◆ HOW TO COMPLETE THIS TASK ◆
Say how many lines in the records contain "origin". The reply must consist of the number alone.

◆ RECORDS SUPPLIED ◆
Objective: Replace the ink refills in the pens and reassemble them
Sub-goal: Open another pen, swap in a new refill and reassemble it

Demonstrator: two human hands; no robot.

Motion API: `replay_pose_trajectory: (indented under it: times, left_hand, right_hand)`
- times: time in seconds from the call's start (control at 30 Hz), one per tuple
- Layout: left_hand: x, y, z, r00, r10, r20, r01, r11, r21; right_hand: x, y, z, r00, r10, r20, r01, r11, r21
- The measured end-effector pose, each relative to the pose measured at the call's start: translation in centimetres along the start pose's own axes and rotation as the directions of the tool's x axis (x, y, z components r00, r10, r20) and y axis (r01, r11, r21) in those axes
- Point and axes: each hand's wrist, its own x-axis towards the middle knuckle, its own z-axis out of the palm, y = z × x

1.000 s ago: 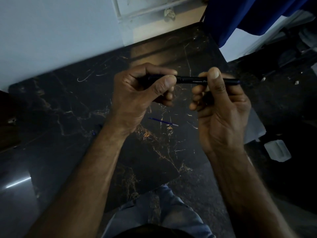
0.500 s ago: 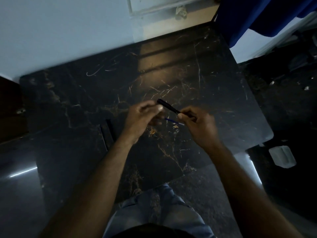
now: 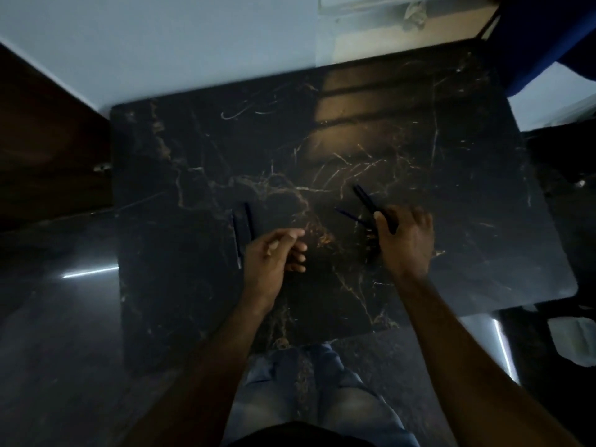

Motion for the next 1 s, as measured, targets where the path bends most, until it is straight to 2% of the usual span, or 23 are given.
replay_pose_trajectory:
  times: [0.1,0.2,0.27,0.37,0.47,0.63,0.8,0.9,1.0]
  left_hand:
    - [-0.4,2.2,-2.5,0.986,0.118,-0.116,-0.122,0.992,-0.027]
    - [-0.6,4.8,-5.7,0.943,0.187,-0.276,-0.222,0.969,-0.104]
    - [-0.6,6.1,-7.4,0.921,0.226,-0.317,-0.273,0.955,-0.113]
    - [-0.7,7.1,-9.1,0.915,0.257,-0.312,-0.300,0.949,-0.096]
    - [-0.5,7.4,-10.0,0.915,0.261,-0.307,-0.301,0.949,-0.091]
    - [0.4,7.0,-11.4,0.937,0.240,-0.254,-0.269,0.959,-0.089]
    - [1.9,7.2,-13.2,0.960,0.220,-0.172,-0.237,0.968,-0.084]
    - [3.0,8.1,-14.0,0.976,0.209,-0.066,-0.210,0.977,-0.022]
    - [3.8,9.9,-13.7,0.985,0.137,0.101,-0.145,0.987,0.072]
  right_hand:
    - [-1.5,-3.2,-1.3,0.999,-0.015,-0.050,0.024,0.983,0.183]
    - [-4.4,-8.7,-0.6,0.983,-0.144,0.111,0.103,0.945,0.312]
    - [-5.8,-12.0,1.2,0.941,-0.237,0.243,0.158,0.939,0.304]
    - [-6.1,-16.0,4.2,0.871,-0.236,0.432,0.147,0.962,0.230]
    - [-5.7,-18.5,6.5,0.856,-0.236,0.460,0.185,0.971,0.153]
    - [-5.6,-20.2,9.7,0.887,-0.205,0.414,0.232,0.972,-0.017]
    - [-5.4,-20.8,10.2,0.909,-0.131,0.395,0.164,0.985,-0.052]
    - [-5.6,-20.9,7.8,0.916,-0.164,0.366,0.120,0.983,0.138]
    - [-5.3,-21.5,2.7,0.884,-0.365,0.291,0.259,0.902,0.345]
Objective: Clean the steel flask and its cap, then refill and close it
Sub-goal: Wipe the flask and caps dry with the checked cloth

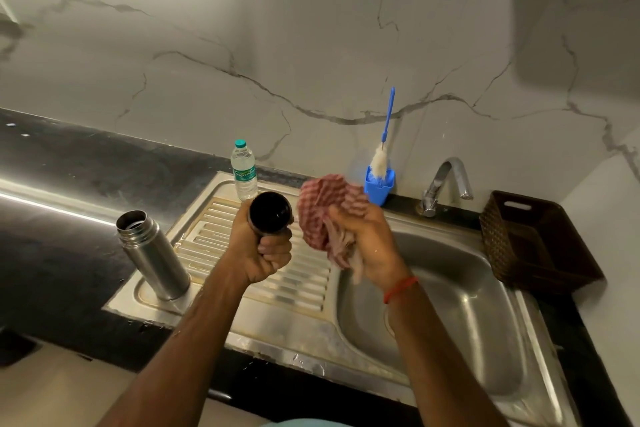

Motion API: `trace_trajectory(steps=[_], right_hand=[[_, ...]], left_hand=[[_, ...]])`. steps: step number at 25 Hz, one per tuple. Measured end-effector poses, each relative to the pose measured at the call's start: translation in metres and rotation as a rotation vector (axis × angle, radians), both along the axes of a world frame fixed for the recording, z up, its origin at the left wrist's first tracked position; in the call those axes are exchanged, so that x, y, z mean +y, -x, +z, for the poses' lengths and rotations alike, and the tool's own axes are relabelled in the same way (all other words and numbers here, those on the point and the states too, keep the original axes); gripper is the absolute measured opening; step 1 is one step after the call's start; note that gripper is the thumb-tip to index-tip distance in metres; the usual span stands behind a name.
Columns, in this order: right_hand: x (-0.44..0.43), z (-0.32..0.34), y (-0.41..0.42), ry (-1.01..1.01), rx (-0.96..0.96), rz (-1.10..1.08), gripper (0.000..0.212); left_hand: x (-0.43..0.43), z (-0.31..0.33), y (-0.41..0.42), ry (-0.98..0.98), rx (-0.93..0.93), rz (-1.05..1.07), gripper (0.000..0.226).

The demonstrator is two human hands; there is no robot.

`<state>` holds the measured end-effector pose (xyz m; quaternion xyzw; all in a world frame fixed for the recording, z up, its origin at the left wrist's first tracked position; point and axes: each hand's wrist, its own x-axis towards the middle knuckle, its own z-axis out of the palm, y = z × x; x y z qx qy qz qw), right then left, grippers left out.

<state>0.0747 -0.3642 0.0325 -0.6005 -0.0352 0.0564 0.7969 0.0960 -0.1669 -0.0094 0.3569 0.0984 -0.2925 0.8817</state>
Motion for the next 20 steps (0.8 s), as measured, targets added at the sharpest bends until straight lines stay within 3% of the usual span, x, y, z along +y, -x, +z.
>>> trace_trajectory(steps=[1,3,6,9,12,17,20], right_hand=[[0.000,-0.001,-0.004,-0.102,0.041,-0.088,0.021],[0.007,-0.002,-0.009,-0.036,0.038,-0.184,0.028],[0.025,0.000,-0.001,0.250,-0.049,-0.051,0.022],[0.024,0.000,-0.002,0.179,0.001,-0.090,0.019],[0.007,-0.009,-0.013,-0.146,0.114,-0.218,0.023],[-0.007,-0.026,-0.023,-0.381,0.228,-0.275,0.070],[-0.010,-0.026,-0.024,-0.448,0.267,-0.225,0.053]], left_hand=[[0.002,0.001,0.001,0.089,-0.031,-0.013,0.065],[0.001,0.000,0.001,0.151,-0.072,-0.045,0.067],[-0.008,-0.005,0.001,0.080,-0.109,-0.011,0.065],[-0.005,-0.013,0.002,-0.045,-0.206,0.178,0.055],[0.009,-0.019,0.003,-0.448,-0.349,0.284,0.047],[0.018,-0.028,0.009,-1.339,-0.695,0.102,0.033],[0.025,-0.045,0.012,-1.586,-0.822,-0.055,0.052]])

◆ THE ANSWER ◆
2